Work required: Lines before the one containing "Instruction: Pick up" are not wanted; restate the rest below word for word, through the last line, but drop any pictures.

Data segment:
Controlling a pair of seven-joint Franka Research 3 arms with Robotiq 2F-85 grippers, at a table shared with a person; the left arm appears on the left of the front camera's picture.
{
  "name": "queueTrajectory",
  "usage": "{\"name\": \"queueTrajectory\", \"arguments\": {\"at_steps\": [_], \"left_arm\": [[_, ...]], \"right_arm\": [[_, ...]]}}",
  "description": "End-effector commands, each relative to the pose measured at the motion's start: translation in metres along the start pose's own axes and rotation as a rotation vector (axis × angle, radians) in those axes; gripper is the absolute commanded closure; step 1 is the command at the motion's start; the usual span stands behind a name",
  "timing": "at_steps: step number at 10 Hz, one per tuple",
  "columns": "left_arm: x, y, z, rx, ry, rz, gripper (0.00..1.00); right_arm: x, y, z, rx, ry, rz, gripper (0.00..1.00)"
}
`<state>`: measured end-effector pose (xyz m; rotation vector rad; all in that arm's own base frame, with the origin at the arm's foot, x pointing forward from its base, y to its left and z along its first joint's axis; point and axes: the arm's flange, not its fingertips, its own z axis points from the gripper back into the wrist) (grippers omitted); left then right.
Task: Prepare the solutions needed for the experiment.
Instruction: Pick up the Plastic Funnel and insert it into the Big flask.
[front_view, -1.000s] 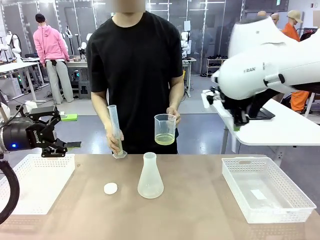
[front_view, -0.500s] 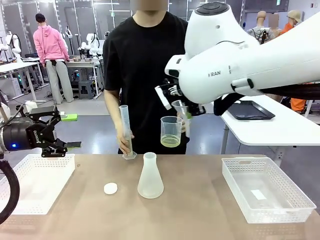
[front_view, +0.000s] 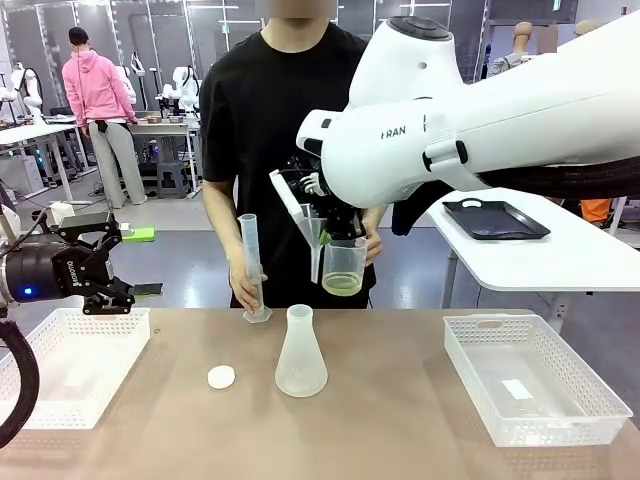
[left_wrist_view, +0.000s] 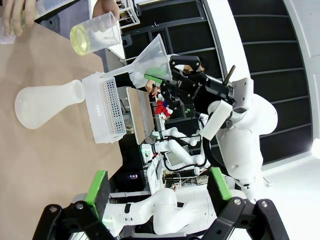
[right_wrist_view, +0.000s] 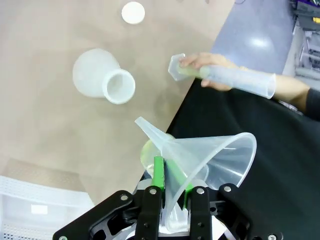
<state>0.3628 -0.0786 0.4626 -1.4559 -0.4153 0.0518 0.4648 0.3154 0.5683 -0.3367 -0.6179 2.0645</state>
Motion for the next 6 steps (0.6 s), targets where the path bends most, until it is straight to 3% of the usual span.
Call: {"name": "queueTrajectory", "arguments": {"at_steps": [1,6], "left_arm": [[-0.001,-0.001,-0.001,-0.021,-0.005,0.009,0.0],[-0.001,-0.001,-0.001,-0.021,-0.005,0.009,0.0]], "right_arm": [[0.003,0.016,-0.005,-0.009,-0.05,0.066,0.93],[0.013,0.031,-0.039,-0.023,-0.067,0.141,0.93]]}}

Solved exercise:
Instruction: Pick up the Plastic Funnel and insert it into the Big flask.
[front_view, -1.000s] 
[front_view, -0.500s] 
[front_view, +0.000s] 
[left_wrist_view, +0.000s] 
[right_wrist_view, +0.000s] 
<state>0.3628 -0.0786 0.4626 -1.4559 -0.4153 0.0518 0.4648 0.3154 0.5683 -0.3367 -0.6179 2.0645</state>
Motion for the next 6 steps (0.6 s), targets where the path bends most, until it is straight to 3% of the usual span.
Call: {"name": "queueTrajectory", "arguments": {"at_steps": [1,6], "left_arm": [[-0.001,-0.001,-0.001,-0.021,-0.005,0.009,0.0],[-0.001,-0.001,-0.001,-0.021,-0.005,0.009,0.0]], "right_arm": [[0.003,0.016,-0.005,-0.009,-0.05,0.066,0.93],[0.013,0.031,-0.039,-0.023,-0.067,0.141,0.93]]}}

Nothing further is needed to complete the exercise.